__Task goal__: When copying the listing below, skip every picture and keep each word as it stands.

__Provided data__:

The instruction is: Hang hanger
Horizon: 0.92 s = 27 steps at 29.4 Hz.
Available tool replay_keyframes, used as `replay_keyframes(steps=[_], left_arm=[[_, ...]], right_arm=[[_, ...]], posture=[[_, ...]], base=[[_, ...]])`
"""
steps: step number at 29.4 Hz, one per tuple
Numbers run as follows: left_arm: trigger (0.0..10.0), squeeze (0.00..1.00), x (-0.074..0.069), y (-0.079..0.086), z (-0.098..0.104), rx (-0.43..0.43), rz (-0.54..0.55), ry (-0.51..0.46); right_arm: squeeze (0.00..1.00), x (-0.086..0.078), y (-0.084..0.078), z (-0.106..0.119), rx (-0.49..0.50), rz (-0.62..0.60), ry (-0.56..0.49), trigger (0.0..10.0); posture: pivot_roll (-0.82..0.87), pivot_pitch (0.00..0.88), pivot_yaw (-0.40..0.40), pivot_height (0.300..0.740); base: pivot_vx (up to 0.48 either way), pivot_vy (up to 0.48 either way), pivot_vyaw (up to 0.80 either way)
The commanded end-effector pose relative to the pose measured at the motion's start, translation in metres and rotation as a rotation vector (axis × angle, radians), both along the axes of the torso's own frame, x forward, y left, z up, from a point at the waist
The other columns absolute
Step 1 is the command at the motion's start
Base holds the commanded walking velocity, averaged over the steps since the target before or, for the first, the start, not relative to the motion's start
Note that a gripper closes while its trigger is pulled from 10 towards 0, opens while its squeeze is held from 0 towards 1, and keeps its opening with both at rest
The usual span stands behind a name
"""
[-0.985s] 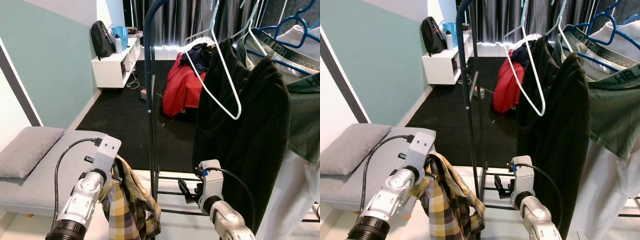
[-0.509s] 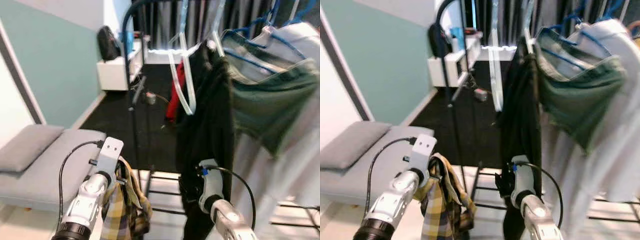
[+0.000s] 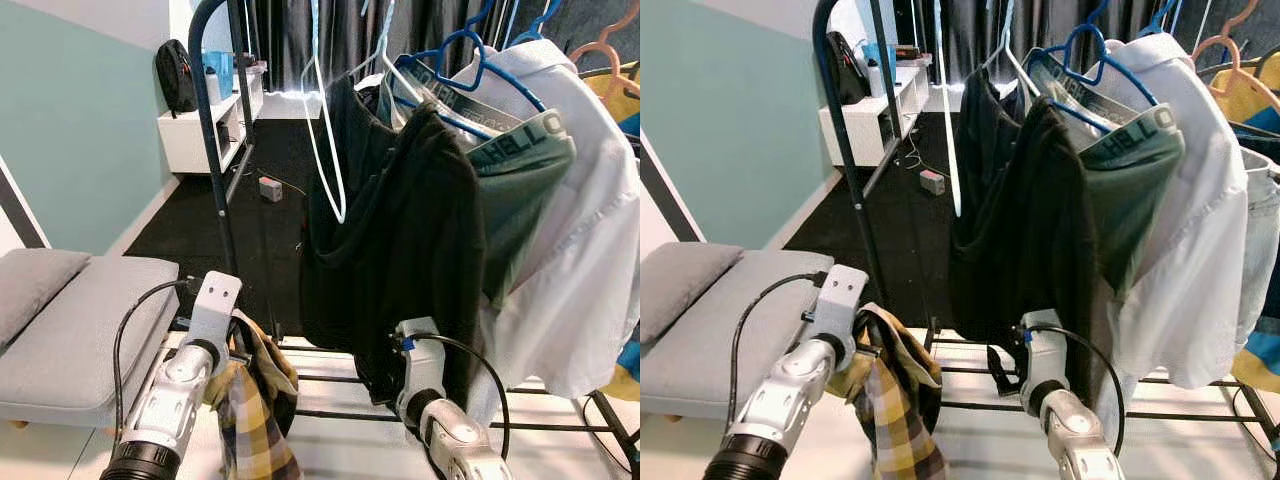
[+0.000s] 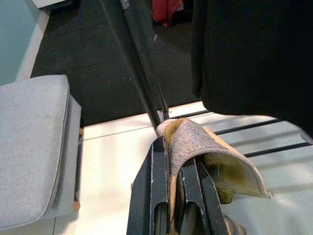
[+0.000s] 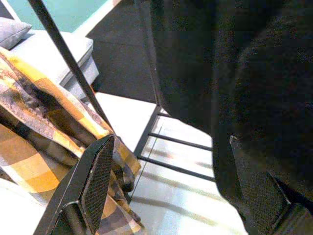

__Reply__:
The instruction is: Hang hanger
Horizon: 0.92 s = 27 steps at 29.4 Hz.
Available tool replay_keyframes, used as `replay_keyframes(steps=[_], left_arm=[[_, ...]], right_arm=[[_, ...]], posture=[[_, ...]], base=[[_, ...]])`
"""
steps: step number at 29.4 Hz, one per tuple
Numbers run as follows: left_arm: trigger (0.0..10.0), squeeze (0.00..1.00), x (-0.074..0.069), y (-0.079..0.086), z (-0.098..0.104), rx (-0.43..0.43), rz (-0.54..0.55), ry (-0.51..0.46); right_arm: squeeze (0.00..1.00), x (-0.086..0.078), y (-0.084..0.078), z (-0.106..0.119), rx (-0.49..0.50), rz (-0.62..0.60), ry (-0.56..0.49), trigger (0.0..10.0); posture: pivot_roll (-0.82..0.87), pivot_pitch (0.00..0.88), pivot_yaw (-0.40..0.40), pivot_height (0.300..0.740); base: pivot_vx (up to 0.48 either way), pivot_vy (up to 0.48 either way), pivot_vyaw (up to 0.80 either way)
The commanded end-effector pose relative to the pose measured at the motion's start, translation in metres and rotation as a rotation vector (axis × angle, radians), both along the axes of the torso's own frame, x forward, y left, z up, from a point at the waist
The other columns absolute
Step 1 is the command at the motion's start
Base holds the commanded walking velocity, averaged over the steps since the target before or, for the first, the start, not relative to the motion's start
Note that a gripper closes while its trigger is pulled from 10 towards 0, opens while its squeeze is held from 0 towards 1, and keeps its opening with both at rest
The usual span stands behind a name
"""
[-0.985s] 
[-0.509s] 
[+0.000s] 
[+0.000s] 
[+0.000s] 

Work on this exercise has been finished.